HL — TFW-41: Execution Quality Gates¶
Date: 2026-04-20 Author: Coordinator (AI) + PO Status: 📝 HL_DRAFT — Awaiting review
1. Vision¶
TFW pipelines produce traces but don't prevent quality failures at their source. Executors copy code from over-detailed TS instead of engineering solutions. Coordinators write TS based on their plans instead of the actual output of the previous phase. HL principles exist as text without enforcement mechanisms. After this task, every critical handoff point in TFW has a structural gate — not instructions, not guidelines, but mechanisms that make it harder to fail silently.
Impact: Fewer Phase D "cleanup" phases. Executors think instead of copy. Coordinators verify against reality. HL principles survive into implementation.
"Слова без hard gate = декоративные слова." — PO, HD-18 retrospective
2. Current State (As-Is)¶
9 observed problems from production use (HD-9, HD-16, HD-18), documented in session notes:
| # | Problem | Source | Severity |
|---|---|---|---|
| 1 | RF drifts from template — executor writes from memory | HD-9 | Medium |
| 2 | Coordinator answers ONB questions confidently without sources | HD-9 | Medium |
| 3 | Sessions have no names — impossible to navigate | All | Low |
| 4 | TS = algorithm without "why" — executor follows steps, doesn't check result | HD-16 | High |
| 5 | Over-detailed TS = copy-paste executor (50KB of code in TS) | HD-16 | Critical |
| 6 | HL §7 principles without enforcement — "decorative words" | HD-18 | High |
| 7 | Coordinator verifies plan, not output of previous phase (plan≠fact drift) | HD-18 | Critical |
| 8 | Cross-phase test ownership unclear — rename breaks traceability | HD-18 | Medium |
| 9 | Phase dependency graph only in coordinator's head | HD-18 | Medium |
Root cause taxonomy¶
Three clusters:
CLUSTER 1: Agent acts on inertia (#1-3)
Agent doesn't check context before key action.
Fix pattern: explicit "check before acting" gates
CLUSTER 2: TS doesn't let executor think (#4-5)
TS contains ready code → executor copies instead of engineers.
Fix pattern: Requirements-first TS
CLUSTER 3: Coordinator doesn't verify context (#6-9)
Coordinator writes against plan, not reality.
Fix pattern: Pre-TS gates, enforcement tracing
Key evidence: HD-16 case study¶
| Phase | TS size | Content | Result |
|---|---|---|---|
| A | 23 KB, 534 lines | Step-by-step code | ✅ 22/22 AC |
| B | 30 KB, 842 lines | Full TypeScript files | ✅ 16/16 AC. BUT: palette not designed, 89 hardcoded colors untouched |
| C | 50 KB, 1280 lines | Complete components copy-paste ready | ✅ 23/24 AC. per_page=100 vs spec 500 (backend cap unnoticed) |
| D | 20 KB | Created to fix B+C failures | HL explicitly states root cause: "TS contained code, not requirements" |
Key evidence: HD-18 self-assessment¶
Coordinator scored own TS quality 7/10 (improvement over HD-16).
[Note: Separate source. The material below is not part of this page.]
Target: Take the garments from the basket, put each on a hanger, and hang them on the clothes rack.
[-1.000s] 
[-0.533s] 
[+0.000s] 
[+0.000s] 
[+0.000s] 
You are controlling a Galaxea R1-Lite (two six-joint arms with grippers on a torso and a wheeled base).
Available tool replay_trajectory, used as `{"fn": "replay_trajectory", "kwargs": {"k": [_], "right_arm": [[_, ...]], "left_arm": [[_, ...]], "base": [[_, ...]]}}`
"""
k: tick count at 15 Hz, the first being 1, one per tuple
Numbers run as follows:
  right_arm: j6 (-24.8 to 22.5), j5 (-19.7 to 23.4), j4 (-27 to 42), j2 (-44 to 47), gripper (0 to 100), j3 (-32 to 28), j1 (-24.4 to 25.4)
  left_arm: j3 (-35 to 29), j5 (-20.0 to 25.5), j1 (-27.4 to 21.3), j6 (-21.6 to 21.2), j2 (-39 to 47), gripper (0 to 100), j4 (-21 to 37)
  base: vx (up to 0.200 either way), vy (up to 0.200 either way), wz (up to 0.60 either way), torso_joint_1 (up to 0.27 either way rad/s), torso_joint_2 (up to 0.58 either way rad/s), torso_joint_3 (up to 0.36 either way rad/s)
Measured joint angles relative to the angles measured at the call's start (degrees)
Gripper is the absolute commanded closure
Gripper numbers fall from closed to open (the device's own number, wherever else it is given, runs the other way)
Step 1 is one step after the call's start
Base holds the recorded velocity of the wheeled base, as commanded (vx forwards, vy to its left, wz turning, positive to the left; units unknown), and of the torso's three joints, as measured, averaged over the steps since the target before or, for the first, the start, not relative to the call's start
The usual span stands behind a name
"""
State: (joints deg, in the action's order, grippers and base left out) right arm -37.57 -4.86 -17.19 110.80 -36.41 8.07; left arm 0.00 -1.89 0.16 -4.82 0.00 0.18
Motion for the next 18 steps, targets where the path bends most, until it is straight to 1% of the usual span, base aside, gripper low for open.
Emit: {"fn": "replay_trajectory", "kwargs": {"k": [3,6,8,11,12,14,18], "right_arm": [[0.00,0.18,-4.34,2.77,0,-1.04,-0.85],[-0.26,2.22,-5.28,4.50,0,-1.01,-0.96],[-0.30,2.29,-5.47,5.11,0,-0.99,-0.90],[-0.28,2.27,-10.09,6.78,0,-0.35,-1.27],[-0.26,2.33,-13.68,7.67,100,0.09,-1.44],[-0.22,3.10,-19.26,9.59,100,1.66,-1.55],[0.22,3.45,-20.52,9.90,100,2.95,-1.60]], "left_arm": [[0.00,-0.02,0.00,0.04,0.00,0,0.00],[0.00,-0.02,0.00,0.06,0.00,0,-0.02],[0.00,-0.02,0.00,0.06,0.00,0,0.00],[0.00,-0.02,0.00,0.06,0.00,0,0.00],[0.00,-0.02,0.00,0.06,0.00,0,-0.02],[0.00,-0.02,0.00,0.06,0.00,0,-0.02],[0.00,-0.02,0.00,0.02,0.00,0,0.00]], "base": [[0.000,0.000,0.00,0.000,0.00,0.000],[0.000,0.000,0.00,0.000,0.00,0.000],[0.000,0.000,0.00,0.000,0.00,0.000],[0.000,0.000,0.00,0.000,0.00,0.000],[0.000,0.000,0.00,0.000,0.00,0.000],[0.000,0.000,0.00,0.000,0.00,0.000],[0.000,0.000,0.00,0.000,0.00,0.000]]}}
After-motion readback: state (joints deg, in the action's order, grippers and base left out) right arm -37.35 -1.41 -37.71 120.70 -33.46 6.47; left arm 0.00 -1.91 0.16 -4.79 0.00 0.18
But 3 errors reached ONB:
- Wrong function signature (copied from other workers, not verified)
- Wrong worker count (didn't count create_task calls)
- Referenced already-updated test (read own TS, not RF of previous phase)
3. Target State (To-Be)¶
3.1 Result Visualization¶
Imagine it's 3 months after TFW-41 ships. A coordinator writes TS for Phase C of a multi-phase task:
BEFORE (current):
Coordinator opens TS Phase B (own plan) ← reads PLAN
Writes Phase C TS with code blocks ← writes CODE
Executor copies code from TS ← COPIES
Reviewer finds: "palette not designed" ← Phase D needed
3 TS errors reach ONB ← waste
AFTER ([TFW-41](HL-TFW-41__execution_quality_gates.md)):
Coordinator opens RF Phase B (actual output) ← reads FACT
Writes Phase C TS with Requirements + Gates ← writes WHAT, not HOW
Executor reads Requirements, engineers solution ← THINKS
Executor runs Gate per Requirement ← SELF-CHECKS
Reviewer verifies HL §7 principles survived ← ENFORCES
0 cleanup phases needed ← no Phase D
What a TS looks like after (3 domain examples):
## §4 Acceptance Criteria
### AC-1: ETL covers all data sources
All 5 data sources produce records in the staging table.
- [ ] Row count per source > 0 after pipeline run
- [ ] No source returns only NULLs
Gate: query staging table → 5 sources present
### AC-2: Report reflects transformed data [depends: AC-1]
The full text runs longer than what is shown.